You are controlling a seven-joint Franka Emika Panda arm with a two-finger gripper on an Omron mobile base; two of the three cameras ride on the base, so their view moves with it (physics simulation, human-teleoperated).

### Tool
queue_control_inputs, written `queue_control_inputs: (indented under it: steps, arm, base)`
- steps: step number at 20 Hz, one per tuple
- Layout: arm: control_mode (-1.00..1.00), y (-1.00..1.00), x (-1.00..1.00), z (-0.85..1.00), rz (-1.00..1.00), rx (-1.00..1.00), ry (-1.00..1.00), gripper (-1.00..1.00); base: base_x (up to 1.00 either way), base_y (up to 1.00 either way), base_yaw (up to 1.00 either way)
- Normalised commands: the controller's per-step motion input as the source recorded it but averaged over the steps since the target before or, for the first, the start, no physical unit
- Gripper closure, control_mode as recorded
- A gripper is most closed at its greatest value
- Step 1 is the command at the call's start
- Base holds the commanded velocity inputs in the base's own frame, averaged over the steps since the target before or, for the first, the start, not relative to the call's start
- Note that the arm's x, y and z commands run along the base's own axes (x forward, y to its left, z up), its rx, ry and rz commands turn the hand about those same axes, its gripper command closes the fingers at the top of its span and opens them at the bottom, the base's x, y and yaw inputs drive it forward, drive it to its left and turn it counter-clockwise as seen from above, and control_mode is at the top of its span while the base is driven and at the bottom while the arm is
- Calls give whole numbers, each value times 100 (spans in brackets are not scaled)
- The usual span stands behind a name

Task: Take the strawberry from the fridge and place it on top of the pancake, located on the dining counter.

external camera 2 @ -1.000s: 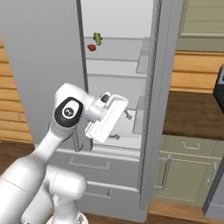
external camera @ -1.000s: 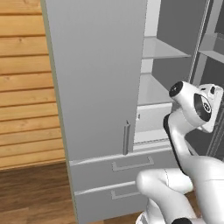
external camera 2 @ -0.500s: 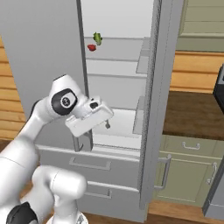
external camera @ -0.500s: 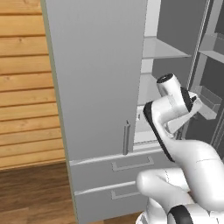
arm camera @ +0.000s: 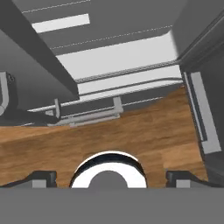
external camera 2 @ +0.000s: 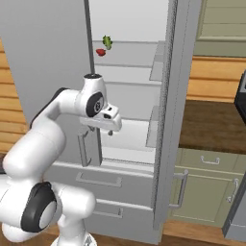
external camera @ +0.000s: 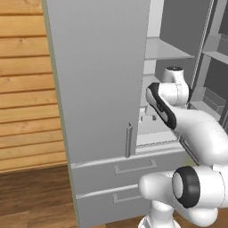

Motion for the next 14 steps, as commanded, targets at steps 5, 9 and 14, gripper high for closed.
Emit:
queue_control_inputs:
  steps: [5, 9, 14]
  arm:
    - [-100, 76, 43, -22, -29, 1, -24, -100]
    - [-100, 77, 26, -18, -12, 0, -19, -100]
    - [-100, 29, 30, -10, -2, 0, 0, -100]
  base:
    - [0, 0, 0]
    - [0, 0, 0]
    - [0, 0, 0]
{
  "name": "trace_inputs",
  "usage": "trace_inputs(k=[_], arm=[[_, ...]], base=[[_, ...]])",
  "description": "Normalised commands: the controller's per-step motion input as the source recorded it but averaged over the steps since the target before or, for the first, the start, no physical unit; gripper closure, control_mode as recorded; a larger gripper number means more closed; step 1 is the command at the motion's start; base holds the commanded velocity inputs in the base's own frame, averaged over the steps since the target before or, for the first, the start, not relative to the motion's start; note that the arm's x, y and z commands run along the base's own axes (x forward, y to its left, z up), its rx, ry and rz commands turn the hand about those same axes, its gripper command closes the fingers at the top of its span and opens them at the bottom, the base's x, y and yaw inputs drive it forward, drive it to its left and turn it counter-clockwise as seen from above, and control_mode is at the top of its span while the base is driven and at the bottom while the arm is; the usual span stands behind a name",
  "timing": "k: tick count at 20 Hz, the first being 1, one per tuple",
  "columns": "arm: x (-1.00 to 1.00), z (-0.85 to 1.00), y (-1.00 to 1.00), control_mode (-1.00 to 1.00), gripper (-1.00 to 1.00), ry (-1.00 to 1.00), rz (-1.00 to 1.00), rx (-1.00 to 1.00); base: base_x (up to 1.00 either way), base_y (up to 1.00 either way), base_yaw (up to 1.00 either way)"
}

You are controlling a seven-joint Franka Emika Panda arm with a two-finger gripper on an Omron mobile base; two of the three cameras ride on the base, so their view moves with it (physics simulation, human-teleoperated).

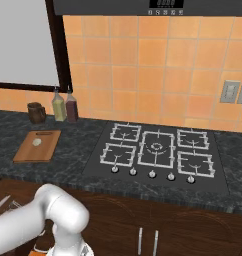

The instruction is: Place the appropriate cutting tool for cutting the garlic skin on the cutting board.

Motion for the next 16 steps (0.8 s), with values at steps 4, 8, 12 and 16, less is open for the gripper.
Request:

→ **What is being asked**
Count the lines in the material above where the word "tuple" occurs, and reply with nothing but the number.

→ **Output for this exercise**
2